On one hand, Houston doesn't have the clout and history of New York, New Jersey, and Montreal when it comes to bagels. On the other hand, stop it: You can get a good one 'round these parts. Among the best are the East-Coast-style bread-ringers made by Jersey natives up in this Jersey Village (solid planning, guys) shop. Get there early for pumpernickel, everything, and cinnamon raisin before they sell out. Need some protein with your bagel? Order a famed pork roll, egg, and cheese sandwich, a true Garden State delicacy.
One of Montrose’s most adored spots for comfort food, Paulie’s is still going strong with homemade pasta dishes focused on unique types, like the frilly, U-shaped creste di gallo—tossed with sausage, chili flakes, and pickled onions in marinara—and tiny, chubby, and ear-like canestri—served with crimini and shiitake mushrooms and a creamy marsala sauce with garlic and sage. Paulie’s also crafts one of the finer Italian hoagies in Houston, using genoa salami and ham with provolone in oil and vinegar. Don’t sleep on the surprising shrimp BLT, either. Of course, some shortbread cookies make a Paulie’s meal complete.

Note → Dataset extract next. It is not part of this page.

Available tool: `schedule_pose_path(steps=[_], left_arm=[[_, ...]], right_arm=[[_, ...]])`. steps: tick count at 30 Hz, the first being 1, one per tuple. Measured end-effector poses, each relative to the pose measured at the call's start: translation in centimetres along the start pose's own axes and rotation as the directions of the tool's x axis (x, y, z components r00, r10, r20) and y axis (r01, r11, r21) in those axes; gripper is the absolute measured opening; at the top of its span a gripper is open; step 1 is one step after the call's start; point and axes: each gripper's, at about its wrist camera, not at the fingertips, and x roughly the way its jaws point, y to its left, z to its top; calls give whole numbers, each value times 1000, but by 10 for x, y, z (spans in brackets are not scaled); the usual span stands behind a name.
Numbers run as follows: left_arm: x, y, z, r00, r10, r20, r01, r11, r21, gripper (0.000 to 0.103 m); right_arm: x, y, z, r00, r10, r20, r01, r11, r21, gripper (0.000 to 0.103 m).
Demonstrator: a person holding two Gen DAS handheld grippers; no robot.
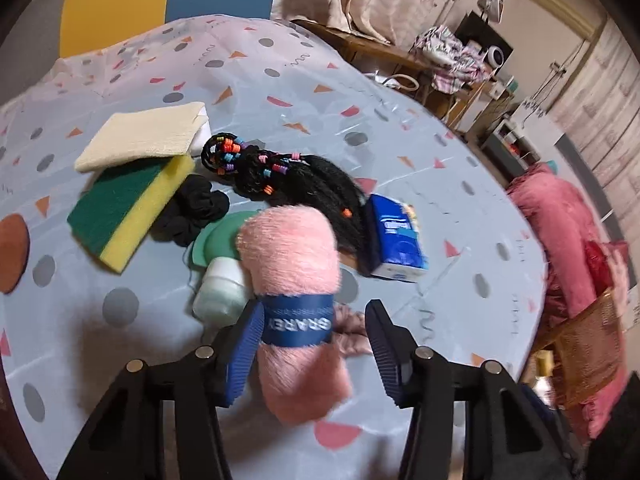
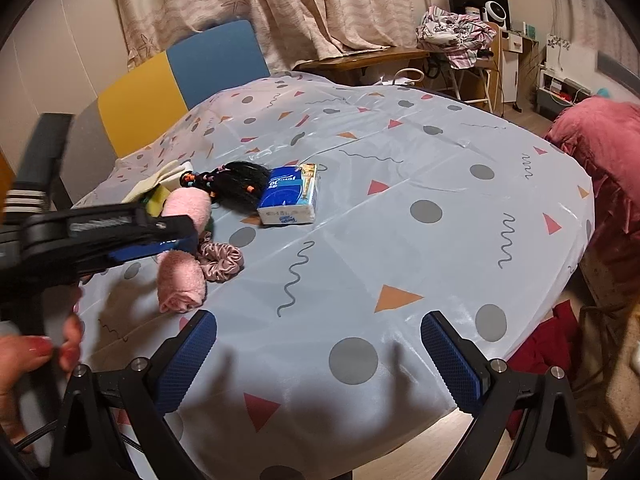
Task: Organize rigid objects
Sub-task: 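Grasp the pink towel roll with the left tool while the right tool approaches the pink scrunchie, then carry the towel roll toward the gold tray with the left tool while the right tool grasps the scrunchie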
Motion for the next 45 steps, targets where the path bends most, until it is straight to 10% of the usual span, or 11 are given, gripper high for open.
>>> schedule_pose_path(steps=[17,28,35,45], left_arm=[[-32,51,-57,997,-48,67,51,998,-47,34],[-76,100,-109,996,2,84,8,993,-115,34],[-83,119,-122,997,9,79,3,989,-151,35],[-72,115,-124,999,5,47,0,994,-113,40]], right_arm=[[14,18,1,997,78,-7,-78,996,-46,102],[62,87,32,986,162,-44,-167,931,-326,98],[115,110,34,984,96,-148,-155,869,-469,78],[108,100,30,978,153,-145,-192,927,-322,25]])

The Neapolitan pies at Pizaro’s are solid, but without a doubt, the order to make here is from the Detroit-style menu. Rectangular and workmanlike Detroit-style pie emphasizes a crispy crust and an ultra-rich topping of brick cheese, and Pizaro’s nails it. The Motown (little pepperoni cups, plus more pepperoni under the cheese) is a classic, but don’t forget the Vesuvius with ghost pepper sausage and spicy soppressata.
Last January owner Shannon Scott rebranded the fine-dining eatery Sud Italia, which opened at the corner of Morningside and University in 2015, as Roma, a less expensive, more casual spot. Chef Angelo Cuppone focuses on classic and modern Roman cuisine while sprinkling in a few tried-and-true Italian favorites. The bolognese is good, but our favorite item on the pasta menu is the tender gnocchi served with shrimp in a smoky, velvety saffron sauce.